Task instructions> Your task is to repeat, word for word, the line containing "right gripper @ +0" and all lines that follow it to the end of the material, and no other lines.

Information shown>
######
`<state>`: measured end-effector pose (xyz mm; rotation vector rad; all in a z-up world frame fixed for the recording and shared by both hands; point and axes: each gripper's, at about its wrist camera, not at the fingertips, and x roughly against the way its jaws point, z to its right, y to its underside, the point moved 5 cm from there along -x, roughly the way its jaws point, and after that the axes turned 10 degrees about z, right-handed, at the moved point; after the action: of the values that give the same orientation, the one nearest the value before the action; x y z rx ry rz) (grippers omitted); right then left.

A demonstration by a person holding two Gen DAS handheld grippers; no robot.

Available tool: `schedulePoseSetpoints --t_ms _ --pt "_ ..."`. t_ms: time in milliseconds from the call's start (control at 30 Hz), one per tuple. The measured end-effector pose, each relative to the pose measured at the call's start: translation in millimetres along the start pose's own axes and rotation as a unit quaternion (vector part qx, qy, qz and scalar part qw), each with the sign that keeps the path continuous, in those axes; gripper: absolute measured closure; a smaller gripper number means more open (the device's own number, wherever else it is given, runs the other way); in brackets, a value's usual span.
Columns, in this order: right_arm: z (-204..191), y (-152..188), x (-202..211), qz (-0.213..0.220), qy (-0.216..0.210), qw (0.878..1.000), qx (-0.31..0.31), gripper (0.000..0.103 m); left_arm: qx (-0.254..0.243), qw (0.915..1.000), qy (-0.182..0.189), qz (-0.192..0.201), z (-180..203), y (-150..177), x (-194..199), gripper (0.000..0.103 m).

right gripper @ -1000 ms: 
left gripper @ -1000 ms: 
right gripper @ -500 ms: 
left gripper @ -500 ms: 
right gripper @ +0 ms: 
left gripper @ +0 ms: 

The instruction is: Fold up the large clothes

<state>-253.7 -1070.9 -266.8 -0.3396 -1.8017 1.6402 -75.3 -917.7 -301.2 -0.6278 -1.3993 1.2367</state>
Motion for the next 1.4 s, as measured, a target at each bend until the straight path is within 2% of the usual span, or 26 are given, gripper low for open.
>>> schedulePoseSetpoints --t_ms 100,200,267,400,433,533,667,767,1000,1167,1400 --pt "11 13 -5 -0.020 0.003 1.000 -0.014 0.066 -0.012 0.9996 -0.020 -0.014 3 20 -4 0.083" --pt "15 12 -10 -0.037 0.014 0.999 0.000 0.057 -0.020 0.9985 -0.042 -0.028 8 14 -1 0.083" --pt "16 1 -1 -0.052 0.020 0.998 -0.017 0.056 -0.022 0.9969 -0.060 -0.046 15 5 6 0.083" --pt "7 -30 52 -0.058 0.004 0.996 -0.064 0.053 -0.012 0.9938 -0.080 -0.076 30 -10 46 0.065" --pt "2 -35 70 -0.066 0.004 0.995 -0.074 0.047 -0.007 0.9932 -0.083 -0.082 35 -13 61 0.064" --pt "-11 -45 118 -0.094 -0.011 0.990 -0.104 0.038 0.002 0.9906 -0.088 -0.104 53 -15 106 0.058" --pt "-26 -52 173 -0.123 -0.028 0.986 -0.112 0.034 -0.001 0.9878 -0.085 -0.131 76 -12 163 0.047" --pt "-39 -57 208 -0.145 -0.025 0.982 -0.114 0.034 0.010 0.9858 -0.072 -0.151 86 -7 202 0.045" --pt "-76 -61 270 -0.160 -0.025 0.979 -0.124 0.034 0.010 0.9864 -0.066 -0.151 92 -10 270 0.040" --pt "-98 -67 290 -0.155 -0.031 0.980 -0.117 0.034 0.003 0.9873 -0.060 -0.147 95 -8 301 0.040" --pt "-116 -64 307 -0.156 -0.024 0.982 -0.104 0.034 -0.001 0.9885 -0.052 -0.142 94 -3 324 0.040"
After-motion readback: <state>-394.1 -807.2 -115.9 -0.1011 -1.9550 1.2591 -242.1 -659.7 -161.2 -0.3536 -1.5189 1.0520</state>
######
Response below>
right gripper @ +0 ms: 
left gripper @ +0 ms: 

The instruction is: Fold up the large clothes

<state>-253.7 -1070.9 -266.8 -0.3396 -1.8017 1.6402 -75.3 -917.7 -301.2 -0.6278 -1.3993 1.2367</state>
Motion for the next 1.4 s, as measured, a target at each bend until the straight path is within 2% of the usual span, or 26 are given, gripper low for open.
>>> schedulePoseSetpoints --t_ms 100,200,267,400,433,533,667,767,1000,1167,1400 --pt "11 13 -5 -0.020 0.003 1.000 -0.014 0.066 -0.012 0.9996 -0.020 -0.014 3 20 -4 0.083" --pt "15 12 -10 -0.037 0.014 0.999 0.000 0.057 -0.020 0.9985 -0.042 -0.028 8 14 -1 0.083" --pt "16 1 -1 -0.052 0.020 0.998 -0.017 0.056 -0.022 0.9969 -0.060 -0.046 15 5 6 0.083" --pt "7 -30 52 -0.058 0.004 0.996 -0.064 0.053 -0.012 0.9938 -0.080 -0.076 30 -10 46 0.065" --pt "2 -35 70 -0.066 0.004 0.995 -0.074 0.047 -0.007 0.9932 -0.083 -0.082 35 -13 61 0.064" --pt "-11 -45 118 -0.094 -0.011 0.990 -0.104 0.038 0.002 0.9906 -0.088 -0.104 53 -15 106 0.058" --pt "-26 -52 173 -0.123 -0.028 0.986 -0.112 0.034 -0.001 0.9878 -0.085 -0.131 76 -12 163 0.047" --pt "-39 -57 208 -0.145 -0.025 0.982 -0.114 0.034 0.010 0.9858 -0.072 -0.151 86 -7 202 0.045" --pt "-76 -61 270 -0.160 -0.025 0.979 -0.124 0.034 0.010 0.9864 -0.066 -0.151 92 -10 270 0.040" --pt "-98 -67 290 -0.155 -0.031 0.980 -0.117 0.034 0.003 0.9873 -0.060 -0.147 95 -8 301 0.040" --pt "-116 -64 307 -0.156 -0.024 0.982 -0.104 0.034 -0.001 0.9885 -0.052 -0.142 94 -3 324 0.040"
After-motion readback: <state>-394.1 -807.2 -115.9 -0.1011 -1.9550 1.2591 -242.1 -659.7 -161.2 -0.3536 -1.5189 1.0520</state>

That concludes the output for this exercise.